James from De Pere, WI
Regarding the upcoming combine, how many Packers officials will attend? I'm guessing GM, HC, OC and DC for sure. Area scouts? Position coaches? Thanks for the knowledge.
Pretty much everyone in coaching and personnel goes to Indy, though not everyone is there for the entire week. The prospects are grouped by position and have a three-to-four-day combine routine (interviews, workouts, etc.) they go through. So position coaches go for the days that correspond to their position's schedule.
Alan from Bullhead City, AZ
Morning II, have either of you gentlemen tested your athletic prowess in any of the NFL Combine tests over the years you've covered the Packers? I'd be curious to know if Spoff can still take Wes in the 40!?
I doubt it. College me definitely could have taken college Wes, but not anymore.
Ray from Weeki wachee, FL
Asked about SB performances couldn't you at least give an honorable mention to Reggie White? Though he didn't register any tackles in XXXI, likely because NE stayed away from him and because they probably put two guys on him, he still managed three sacks, including critical ones at that.

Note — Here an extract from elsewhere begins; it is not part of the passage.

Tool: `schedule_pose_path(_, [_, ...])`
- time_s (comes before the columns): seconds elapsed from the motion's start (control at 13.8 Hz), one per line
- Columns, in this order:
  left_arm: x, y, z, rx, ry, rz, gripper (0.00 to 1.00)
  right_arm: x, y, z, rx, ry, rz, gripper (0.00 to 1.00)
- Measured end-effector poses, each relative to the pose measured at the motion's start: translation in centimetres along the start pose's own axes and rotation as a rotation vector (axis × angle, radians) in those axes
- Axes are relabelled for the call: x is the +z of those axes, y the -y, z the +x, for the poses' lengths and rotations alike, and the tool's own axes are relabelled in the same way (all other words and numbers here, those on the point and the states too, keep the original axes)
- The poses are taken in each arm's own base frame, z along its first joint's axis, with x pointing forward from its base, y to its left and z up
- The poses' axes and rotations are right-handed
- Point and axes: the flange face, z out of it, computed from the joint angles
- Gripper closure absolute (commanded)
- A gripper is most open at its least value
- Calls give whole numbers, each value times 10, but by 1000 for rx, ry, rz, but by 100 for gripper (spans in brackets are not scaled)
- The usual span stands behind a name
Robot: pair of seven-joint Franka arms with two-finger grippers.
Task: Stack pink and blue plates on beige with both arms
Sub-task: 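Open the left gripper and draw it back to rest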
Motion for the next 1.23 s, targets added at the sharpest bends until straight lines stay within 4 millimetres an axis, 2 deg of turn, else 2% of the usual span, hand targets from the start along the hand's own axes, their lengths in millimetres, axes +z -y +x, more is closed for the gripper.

While it was awesome to see White get three sacks in a Super Bowl, I didn't put him on my list of most impactful performances because all three sacks occurred in the final 18 minutes of the game with the Packers up 14 points, and the third sack was with under two minutes left when the game was truly over. The back-to-back sacks right after Howard's return TD were big, don't get me wrong, but White's performance ranked third behind Howard and Favre that night. Others are ripping me for not including Bart Starr, who won SB MVP in I & II. I should have listed him for SB II, that's my bad, but if I'd had an MVP vote, it would've gone to McGee for SB I. Even setting aside the hangover part of the legend, only four catches all season, yet he comes off the bench to replace Dowler and catches seven for 138 and two TDs in the Super Bowl? He should've won the MVP for that game.
Paul from Lindenwold, NJ
Why doesn't the NFL see the value in adopting a less-is-more philosophy with respect to penalties? Bad calls that aren't made (discounting the egregious) are less scrutinized and remembered than those that are. A call that isn't made may not even get a replay, let alone countless angles and discussion. I'd bet most fans and players would prefer a game where almost nothing is called, as long as it's consistent for both teams, than the alternative, yet the NFL seems intent on over-officiating.

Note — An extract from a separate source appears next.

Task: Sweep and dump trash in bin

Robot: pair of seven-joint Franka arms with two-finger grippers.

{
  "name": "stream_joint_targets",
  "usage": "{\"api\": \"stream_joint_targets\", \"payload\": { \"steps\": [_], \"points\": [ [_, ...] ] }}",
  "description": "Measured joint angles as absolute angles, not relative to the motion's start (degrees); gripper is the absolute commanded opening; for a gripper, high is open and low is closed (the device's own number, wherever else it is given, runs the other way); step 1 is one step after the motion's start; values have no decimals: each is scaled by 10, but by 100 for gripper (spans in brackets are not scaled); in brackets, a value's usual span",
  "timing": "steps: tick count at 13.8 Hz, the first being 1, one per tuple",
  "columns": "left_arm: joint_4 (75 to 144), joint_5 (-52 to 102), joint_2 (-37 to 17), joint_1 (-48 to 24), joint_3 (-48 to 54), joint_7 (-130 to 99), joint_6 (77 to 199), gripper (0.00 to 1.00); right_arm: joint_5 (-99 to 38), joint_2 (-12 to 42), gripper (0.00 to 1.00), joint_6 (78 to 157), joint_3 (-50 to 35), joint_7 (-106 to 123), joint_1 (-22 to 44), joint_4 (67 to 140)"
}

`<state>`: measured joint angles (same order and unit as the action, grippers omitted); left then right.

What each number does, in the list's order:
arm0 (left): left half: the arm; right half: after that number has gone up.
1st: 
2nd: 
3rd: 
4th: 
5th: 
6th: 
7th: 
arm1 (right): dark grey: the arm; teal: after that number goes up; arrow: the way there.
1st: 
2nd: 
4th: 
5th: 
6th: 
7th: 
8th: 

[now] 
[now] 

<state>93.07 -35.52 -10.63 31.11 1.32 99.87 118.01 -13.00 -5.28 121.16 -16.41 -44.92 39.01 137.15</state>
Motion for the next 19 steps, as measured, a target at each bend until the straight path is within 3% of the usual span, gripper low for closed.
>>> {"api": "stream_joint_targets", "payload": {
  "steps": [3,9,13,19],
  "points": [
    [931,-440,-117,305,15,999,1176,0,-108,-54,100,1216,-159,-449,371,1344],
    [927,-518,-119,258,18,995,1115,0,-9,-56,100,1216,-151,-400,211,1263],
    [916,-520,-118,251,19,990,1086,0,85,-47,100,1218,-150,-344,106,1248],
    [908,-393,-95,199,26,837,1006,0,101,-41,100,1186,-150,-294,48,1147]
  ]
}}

Which parallels the ever-growing size of the rulebook.
Jeff from Lake Forest, CA
Hi Mike, your thoughts on the officiating sum it all up very well. Given Goodell's comments leading up to the game that the officiating is the best it's ever been and that the former refs on TV basically have no idea what they're talking about, it's certain to not change ever. What gets me is the technology of TV has passed the game on the field. MLB is making changes the NFL refuses to and it's just disappointing. So it goes.
It took MLB a long time to come around on it. But as I've said for years, technology for the viewing public that's only partially embraced by the league has created results and outcomes that don't match what fans are seeing at home. That's the root of the problem, and you either evolve with technology or watch your problems get worse.
Dave from Germantown, TN
I think all this pushing on the quarterback sneak will end after your $40 million per year is seriously hurt on one of these plays.
A sentiment shared by many.
Jeff from Victorville, CA
In response to Curt, I do not believe Mahomes will see near the success Brady did. First, he's currently in a much more competitive division than Brady ever was and second, there is much more young talent at the QB position in the AFC than Brady had to contend with. The stars were aligned just right for Tom Brady. That won't happen again. Do you tend to agree?
I wouldn't go that far. They weren't in his division, but Brady had to contend with two other HOF QBs in the AFC throughout his time in New England – Peyton Manning and Ben Roethlisberger. I've mentioned before I believe a lot of Brady's postseason success was predicated on playing at home in the playoffs, which does speak to your point about playing in a weak division to get higher seeds. He won two AFC title games at Pittsburgh in the early 2000s (the second one when Big Ben was a rookie), then went 1-4 in road playoff games – reaching his next three Super Bowls (winning two) through strictly home playoff routes – before his last championship with the Patriots required a road overtime win at KC.
Rich from Grand Rapids, MI
As beat writers, you both know ARod better than anybody else affiliated with II, especially the readers. Based upon what you know of the man, what do you think are the three factors that hold the most sway with ARod as he contemplates his future?
I don't want to oversimplify too much, but I think the play-or-retire decision comes down to whether he wants to embrace the grind. I have no doubt he wants to be in the locker room with his teammates, wants to compete on the field on Sundays, wants to continue pursuing wins and championships. They all want to do that forever. But he's deciding whether he really wants to put his body through the offseason regimen it takes to prepare for the season. Whether he's going to enjoy a solid month of practices and meetings over long days in training camp. Whether he's up for all the Monday through Saturday work in the film room, on the practice field, in the training room, etc., to play the best he can. The grind isn't just a buzzword. It's real, and I don't blame him for taking his time to process the commitment necessary.
Jacob from West Allis, WI
I just read the piece on the LEGO highlights creation and WOW. I knew it was a painstaking process but the article really sheds light at just how intensive it is. I was also delighted to learn that the inception of the highlights was from a fan. Shout-out to Fabian Moritz, we appreciate your hard work.
Shout-out to Monica from Blue Mounds, WI, for the story idea. I haven't had that much fun working on an off-beat, offseason piece in a long time. I hope it's as enjoyable to read as it was to write.
Laurie from Sheboygan, WI
I already loved the LEGO highlights. I appreciate them even more now that you introduced us to the creator. Thanks for that feature! I hope he continues to wow us with those creations for many years to come.
Graydon from Menomonie, WI
I sat on this question for a while because there's a rule of no math in the Inbox. However, I have seen a few math-related posts lately so here goes... The response to the question on Joe Barry's defense was 307 words long. Is that the longest response ever written in Insider Inbox history?
Don't tempt me. It's a long offseason.
Dave from Waterford, OH
I like the point that my fellow Ohioan, John, made about the GOAT acronym (or initialism?). And, I like your response too, Mike. But, if you include the "he's" part of the "one of the…" statement, then we have a HOOTGOAT. Of course, that sounds like a combination of an owl and a goat, which is really appropriate as owls have one of the widest fields of vision of all avians. And, goats are very agile and, by many accounts, very intelligent. Maybe the Insider Inbox can "initiate" this new term?
I really do need a vacation, and it's almost here. Happy Thursday.